»I am no Chamberlain, and I do not see this as Peace in our Time.«
Foreign Minister Lars Løkke Rasmussen (M) is known for his colorful language and had one of his more telling remarks after the meeting between him, Greenland’s Vivian Motzfeldt, and U.S. Vice President J.D. Vance and Secretary of State Marco Rubio: That he, Danish Lars Løkke, is not the 2026 equivalent of the 1930s British Prime Minister, Neville Chamberlain.
Behind the statements is this: on the one hand, Løkke got just about everything he could have hoped for out of the meeting with Vance and Rubio—a continued high-level dialogue between Denmark, Greenland, and the United States about Greenland, with Danes, Greenlanders, and Americans at the table. And—maybe—a new agreement among Denmark, Greenland, and the U.S. beyond what’s already in place. Or simply an expansion of the 1951 agreement.
That’s the upside—a win for Danish diplomacy. But it doesn’t make the situation any less serious or any more predictable. The crisis is far from over.
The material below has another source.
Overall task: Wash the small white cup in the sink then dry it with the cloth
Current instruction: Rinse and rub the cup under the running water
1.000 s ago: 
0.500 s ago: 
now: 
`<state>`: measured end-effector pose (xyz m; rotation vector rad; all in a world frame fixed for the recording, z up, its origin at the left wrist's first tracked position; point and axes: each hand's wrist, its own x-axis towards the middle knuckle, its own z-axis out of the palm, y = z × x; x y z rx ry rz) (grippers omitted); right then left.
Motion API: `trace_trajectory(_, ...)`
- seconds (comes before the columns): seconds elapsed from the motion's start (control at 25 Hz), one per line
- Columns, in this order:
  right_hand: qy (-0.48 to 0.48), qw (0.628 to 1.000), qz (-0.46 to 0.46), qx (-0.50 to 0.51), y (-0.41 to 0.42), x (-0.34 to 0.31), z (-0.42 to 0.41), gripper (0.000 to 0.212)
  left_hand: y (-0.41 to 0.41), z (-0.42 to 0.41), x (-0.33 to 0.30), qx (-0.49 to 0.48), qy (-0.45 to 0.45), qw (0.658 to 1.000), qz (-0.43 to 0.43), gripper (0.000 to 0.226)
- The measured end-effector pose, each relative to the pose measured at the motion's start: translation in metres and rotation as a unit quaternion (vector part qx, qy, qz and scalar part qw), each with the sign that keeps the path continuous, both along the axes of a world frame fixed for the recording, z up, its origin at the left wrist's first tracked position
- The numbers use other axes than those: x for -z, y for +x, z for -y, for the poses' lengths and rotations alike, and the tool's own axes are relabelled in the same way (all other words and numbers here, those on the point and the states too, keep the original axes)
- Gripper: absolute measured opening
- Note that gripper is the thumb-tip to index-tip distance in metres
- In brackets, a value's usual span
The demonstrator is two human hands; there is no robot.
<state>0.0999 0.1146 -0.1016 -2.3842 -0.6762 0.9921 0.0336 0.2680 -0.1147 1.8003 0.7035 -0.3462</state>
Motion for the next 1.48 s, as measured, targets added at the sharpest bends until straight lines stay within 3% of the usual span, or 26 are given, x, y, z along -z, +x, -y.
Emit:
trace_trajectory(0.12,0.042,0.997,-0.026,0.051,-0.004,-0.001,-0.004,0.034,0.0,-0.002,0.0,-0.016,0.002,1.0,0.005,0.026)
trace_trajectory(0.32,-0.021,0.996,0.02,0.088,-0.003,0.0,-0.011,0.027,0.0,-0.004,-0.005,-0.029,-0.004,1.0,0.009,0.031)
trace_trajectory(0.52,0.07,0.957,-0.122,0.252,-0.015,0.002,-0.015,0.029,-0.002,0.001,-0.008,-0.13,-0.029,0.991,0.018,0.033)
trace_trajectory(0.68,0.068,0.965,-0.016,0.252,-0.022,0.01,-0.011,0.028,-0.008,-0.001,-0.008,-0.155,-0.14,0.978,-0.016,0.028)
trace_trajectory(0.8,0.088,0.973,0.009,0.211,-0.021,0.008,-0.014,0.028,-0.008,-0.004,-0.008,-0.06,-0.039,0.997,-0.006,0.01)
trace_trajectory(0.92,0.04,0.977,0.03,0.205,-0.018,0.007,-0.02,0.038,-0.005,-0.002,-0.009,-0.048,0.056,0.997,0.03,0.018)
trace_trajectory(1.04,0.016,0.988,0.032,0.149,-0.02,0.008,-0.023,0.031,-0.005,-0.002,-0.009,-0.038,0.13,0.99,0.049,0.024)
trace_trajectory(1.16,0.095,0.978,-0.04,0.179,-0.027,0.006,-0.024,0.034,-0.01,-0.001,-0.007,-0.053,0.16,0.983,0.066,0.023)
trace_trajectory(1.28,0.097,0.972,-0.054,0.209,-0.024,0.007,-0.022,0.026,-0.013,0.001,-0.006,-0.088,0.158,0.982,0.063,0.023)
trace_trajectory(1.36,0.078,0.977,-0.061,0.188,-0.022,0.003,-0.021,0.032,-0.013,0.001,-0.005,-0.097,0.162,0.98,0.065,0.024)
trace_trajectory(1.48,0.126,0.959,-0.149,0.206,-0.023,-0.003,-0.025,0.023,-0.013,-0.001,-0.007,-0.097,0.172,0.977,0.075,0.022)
Therefore, it was important for Løkke to deliberately downplay himself.
As they said in the Danish delegation—off the record, of course—his brief was to keep the doom and gloom alive.
Precisely to avoid becoming a Neville Chamberlain. The British Prime Minister who met Germany’s Chancellor, Adolf Hitler, in Munich in 1938. A meeting that went well and which Chamberlain mistakenly converted into a belief that the war was averted.
It is, as we know, not over in any way, but another step has been taken in Denmark’s – and Greenland’s – favor in a crisis that is unprecedented in our world of international rules, conventions, and alliances.
Where facts and alliances seem irrelevant to the American president, it is precisely that and only that which the Danish and Greenlandic governments have to work with.
Hope is the trump card
Reportedly, Løkke and Motzfeldt tried to present facts about both the Chinese warships, which are not off Greenland’s coast despite Trump’s claims to the contrary. And about what Denmark has actually done to prevent China from gaining access to Greenland. For example, by having Denmark pay for the airport in Nuuk. Not China.
The meeting could have gone wrong here, as Vivian Motzfeldt herself has been very inviting towards China, and there was great concern before the meeting that Vance or Rubio would start probing into this. Whether it was because they did not know or because they did not want to use it is unknown. It was at least reported that it was not mentioned.
Alliances have tightened significantly over the past year, and this week some of the key ones were nailed down. Most notably, Greenland’s premier, Jens-Frederik Nielsen, nailed his colors to the mast in favor of the Kingdom after weeks of mixed signals from Greenland. There was also the parade of NATO countries backing the military exercise in Greenland, sending convoys of troops and equipment north—almost in step with Løkke and Motzfeldt’s meeting with Vance and Rubio.
It may seem like very little in the unpredictable game that Donald Trump, as president of the world’s superpower, is playing. Neither Denmark nor Greenland can play that game; we do not have the cards, and therefore Løkke and Motzfeldt played the cards they brought to Washington.
The only trump card they have against Trump is hope. The hope that increased NATO contributions and open arms towards more U.S. presence in Greenland will make Trump back down, but still proclaim victory for himself. Where he, by threatening, gets what he wants in and out of Greenland.
As in Panama: he threatened to take it, but didn’t—because he got what he came for.
Løkke brought that up in Washington when he met the Danish press. Maybe a bit careless, given that the whole exercise—beyond the facts and the alliances—was about not poking Trump.
On the other hand, if Trump wants to be provoked, he’ll be. That’s just as unpredictable.